- _Given information_
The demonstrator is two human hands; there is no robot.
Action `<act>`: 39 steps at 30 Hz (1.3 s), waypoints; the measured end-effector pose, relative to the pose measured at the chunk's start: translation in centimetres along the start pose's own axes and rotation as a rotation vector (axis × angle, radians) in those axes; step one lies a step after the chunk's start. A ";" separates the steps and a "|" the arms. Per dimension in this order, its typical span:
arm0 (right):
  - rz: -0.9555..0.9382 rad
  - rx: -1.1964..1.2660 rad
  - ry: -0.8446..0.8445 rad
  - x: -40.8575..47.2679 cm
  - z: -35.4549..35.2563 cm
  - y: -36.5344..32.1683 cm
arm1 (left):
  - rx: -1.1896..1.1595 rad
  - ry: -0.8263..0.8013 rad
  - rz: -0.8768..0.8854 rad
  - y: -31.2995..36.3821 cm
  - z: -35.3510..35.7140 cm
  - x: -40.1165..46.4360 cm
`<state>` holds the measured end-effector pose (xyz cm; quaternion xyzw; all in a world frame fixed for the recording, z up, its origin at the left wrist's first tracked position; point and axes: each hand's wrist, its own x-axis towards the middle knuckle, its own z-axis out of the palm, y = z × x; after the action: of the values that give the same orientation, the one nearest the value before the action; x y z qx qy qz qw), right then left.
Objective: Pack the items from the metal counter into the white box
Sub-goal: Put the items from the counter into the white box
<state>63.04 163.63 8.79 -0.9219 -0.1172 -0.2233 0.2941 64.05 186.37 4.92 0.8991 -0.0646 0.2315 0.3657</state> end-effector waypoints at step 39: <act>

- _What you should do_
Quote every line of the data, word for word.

- _Output below_
The demonstrator is two human hands; there is no robot.
Action `<act>`: 39 steps at 30 Hz (1.3 s), waypoints; the measured end-effector pose, relative to the pose measured at the chunk's start: translation in centimetres along the start pose's own axes and rotation as a rotation vector (axis × angle, radians) in those axes; step one lies a step after the chunk's start. A ";" separates the steps and a "|" the arms. Per dimension in this order, its typical span:
arm0 (right):
  - rz: -0.9555..0.9382 rad
  - rx: -1.1964..1.2660 rad
  - ry: -0.8446..0.8445 rad
  - x: -40.8575..47.2679 cm
  - z: -35.4549..35.2563 cm
  - y: -36.5344..32.1683 cm
arm1 (left):
  - rx: -1.1896..1.1595 rad
  - ry: -0.8263..0.8013 rad
  - rz: -0.8768..0.8854 rad
  - y: -31.2995..36.3821 cm
  - z: -35.3510..35.7140 cm
  - x: -40.1165..46.4360 cm
`<state>` holds the measured end-effector pose (xyz cm; quaternion xyzw; all in a world frame fixed for the recording, z up, its origin at the left wrist's first tracked position; point and axes: each hand's wrist, its own x-axis towards the middle knuckle, its own z-axis out of the palm, y = z × x; after the action: of the values that give the same orientation, the one nearest the value before the action; x y z qx qy qz qw), right then left.
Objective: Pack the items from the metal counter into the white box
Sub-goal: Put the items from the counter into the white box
<state>63.04 163.63 8.79 -0.9219 -0.1172 -0.2233 0.2941 64.05 186.37 4.92 0.8991 -0.0646 0.2315 0.3657</state> end-effector waypoints at step 39: <act>

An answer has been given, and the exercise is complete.